Start of Material to process

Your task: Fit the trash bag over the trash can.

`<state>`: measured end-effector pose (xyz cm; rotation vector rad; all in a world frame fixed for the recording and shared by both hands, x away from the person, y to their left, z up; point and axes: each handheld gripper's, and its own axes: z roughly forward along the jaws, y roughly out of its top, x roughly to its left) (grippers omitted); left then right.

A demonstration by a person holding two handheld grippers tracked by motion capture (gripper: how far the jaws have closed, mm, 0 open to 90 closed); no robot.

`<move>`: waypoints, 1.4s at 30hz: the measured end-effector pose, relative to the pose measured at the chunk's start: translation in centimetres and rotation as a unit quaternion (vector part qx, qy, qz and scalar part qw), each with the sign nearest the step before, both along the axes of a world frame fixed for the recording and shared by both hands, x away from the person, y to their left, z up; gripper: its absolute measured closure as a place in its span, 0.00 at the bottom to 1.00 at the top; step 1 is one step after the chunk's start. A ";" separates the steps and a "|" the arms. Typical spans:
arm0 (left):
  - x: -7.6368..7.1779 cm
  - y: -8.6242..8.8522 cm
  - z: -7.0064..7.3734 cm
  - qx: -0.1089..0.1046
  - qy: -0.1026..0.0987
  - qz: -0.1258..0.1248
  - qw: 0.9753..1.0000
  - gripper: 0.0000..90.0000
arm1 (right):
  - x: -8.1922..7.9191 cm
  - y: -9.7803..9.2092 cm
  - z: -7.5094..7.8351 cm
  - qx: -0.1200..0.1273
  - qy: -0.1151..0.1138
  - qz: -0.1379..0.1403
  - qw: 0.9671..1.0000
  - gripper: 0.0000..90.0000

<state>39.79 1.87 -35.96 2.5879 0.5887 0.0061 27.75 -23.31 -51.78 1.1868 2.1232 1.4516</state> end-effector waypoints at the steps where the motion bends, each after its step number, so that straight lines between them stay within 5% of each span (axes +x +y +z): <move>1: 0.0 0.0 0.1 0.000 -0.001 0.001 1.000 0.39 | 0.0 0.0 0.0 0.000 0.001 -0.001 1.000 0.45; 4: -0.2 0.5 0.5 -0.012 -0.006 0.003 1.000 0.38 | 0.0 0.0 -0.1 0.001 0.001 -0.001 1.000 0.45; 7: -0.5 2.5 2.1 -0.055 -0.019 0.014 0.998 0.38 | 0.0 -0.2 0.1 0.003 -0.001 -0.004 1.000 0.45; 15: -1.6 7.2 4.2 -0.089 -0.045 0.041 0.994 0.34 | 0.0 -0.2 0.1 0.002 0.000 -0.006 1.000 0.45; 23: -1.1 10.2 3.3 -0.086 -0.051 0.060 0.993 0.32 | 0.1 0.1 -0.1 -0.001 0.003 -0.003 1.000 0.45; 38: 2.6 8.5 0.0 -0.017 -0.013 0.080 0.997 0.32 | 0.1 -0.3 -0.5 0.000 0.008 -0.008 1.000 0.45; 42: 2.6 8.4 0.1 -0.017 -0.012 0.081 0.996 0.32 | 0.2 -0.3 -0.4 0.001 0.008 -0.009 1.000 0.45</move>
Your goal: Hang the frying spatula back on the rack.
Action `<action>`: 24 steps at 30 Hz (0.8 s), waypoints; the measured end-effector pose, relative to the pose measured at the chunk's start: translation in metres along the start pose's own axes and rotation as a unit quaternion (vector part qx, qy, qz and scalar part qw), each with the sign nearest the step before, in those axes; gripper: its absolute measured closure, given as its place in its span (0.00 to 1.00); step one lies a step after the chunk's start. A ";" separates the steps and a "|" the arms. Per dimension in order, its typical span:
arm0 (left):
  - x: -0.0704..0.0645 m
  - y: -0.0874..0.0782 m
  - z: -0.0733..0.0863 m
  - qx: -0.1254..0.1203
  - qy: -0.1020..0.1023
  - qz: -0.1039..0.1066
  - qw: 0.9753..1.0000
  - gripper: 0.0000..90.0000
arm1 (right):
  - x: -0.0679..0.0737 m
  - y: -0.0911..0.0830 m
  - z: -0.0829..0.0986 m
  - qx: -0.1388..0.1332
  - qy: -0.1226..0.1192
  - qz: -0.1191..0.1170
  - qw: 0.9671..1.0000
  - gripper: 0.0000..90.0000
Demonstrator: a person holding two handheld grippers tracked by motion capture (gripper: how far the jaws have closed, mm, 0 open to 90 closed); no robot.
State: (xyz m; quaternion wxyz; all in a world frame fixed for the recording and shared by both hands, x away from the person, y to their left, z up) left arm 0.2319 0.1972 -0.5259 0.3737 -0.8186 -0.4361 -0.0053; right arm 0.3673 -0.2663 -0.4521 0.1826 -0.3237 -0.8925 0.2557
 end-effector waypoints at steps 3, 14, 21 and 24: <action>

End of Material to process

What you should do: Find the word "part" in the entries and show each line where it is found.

Task answer:
`<move>`: waypoints, 1.4s at 30hz: the measured end-effector pose, relative to the pose measured at the chunk's start: translation in centimetres and rotation as a unit quaternion (vector part qx, qy, qz and scalar part qw), each with the sign nearest the step before, both along the axes of a world frame fixed for the recording and shared by both hands, x away from the person, y to their left, z up; gripper: its absolute measured closure as a place in its span, 0.00 at the bottom to 1.00 at the top; step 1 is one step after the chunk's start. A ";" separates the steps and a "|" the arms. Typical spans:
Action `<action>`: 24 steps at 30 Hz (0.8 s), waypoints; the measured end-effector pose, relative to the pose measured at the chunk's start: translation in metres along the start pose's own axes and rotation as a unit quaternion (vector part qx, qy, qz and scalar part qw), each with the sign nearest the step before, in those axes; gripper: its absolute measured closure, given as its place in its span (0.00 to 1.00); step one lies a step after the chunk's start. A ";" separates the steps and a "|" the arms. Per dimension in order, its typical span:

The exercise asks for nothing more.